Assigned task:
The lines from the start of the data through the line with "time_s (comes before" are to be returned verbatim; all later lines are to be omitted.

[Extracted data entries]
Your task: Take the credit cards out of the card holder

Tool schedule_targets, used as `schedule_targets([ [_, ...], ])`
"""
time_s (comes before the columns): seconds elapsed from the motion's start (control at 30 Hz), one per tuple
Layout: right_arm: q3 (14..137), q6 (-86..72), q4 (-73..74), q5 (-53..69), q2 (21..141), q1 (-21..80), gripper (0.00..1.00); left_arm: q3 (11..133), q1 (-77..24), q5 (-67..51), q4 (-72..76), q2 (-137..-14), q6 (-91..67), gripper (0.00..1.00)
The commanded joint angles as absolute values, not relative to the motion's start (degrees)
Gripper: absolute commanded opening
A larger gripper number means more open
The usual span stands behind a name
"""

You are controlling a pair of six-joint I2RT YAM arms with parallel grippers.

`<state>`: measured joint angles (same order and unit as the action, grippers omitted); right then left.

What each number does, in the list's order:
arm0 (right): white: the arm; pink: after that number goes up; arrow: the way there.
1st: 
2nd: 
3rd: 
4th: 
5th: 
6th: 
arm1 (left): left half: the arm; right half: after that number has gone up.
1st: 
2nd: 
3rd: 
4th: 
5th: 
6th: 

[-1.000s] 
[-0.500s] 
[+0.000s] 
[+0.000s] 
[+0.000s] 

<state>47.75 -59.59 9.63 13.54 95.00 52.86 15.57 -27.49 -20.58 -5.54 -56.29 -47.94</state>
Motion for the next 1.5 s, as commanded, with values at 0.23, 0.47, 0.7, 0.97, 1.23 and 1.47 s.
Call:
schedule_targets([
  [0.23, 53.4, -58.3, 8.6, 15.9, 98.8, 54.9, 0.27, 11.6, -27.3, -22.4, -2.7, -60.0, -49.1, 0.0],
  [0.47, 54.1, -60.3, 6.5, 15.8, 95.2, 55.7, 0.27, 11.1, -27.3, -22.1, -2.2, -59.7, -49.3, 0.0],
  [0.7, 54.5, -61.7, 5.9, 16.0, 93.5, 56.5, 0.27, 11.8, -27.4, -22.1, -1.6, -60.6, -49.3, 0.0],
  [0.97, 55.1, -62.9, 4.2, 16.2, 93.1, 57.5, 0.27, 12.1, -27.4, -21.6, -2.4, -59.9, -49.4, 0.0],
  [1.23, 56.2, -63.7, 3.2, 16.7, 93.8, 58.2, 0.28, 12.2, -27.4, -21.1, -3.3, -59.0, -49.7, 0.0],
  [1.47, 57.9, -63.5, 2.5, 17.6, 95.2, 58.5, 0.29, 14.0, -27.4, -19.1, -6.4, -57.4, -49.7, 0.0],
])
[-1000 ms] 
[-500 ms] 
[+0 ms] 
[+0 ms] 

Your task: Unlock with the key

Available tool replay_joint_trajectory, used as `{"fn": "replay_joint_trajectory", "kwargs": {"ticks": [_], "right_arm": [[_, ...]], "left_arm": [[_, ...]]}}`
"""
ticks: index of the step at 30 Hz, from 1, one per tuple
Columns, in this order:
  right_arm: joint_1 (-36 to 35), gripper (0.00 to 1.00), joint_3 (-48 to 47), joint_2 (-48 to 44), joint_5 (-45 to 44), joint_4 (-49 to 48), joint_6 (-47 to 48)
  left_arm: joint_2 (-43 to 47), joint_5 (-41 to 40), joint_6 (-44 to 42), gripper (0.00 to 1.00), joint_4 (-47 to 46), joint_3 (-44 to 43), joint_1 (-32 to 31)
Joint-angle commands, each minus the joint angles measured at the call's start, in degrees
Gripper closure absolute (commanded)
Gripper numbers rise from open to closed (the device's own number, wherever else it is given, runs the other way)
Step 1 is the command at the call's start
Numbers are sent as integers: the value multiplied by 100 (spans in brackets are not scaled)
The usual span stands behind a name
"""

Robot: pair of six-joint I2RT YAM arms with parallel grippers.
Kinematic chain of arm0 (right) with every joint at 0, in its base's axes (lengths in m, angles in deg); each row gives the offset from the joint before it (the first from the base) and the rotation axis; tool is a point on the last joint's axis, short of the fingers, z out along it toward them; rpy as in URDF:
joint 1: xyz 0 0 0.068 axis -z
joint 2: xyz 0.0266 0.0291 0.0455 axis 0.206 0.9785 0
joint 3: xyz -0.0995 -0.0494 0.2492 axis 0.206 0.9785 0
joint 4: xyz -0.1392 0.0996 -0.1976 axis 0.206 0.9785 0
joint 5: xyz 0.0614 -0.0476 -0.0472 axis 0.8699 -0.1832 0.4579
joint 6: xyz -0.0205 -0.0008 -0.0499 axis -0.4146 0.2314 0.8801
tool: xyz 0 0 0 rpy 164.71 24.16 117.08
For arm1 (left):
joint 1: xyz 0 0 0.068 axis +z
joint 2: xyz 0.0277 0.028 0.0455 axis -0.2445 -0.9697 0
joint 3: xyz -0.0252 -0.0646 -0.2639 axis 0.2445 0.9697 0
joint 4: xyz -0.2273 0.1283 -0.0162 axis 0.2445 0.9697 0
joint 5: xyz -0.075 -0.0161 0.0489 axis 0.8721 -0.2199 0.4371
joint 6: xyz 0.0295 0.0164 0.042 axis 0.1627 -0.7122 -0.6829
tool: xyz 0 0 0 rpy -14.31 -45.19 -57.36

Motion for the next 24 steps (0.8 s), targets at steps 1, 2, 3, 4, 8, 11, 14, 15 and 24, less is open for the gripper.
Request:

Finished exercise:
Your task: Take the credit cards out of the card holder

Tool schedule_targets, used as `schedule_targets([ [_, ...], ])`
"""
time_s (comes before the columns): seconds elapsed from the motion's start (control at 30 Hz), one per tuple

This output requires nothing further.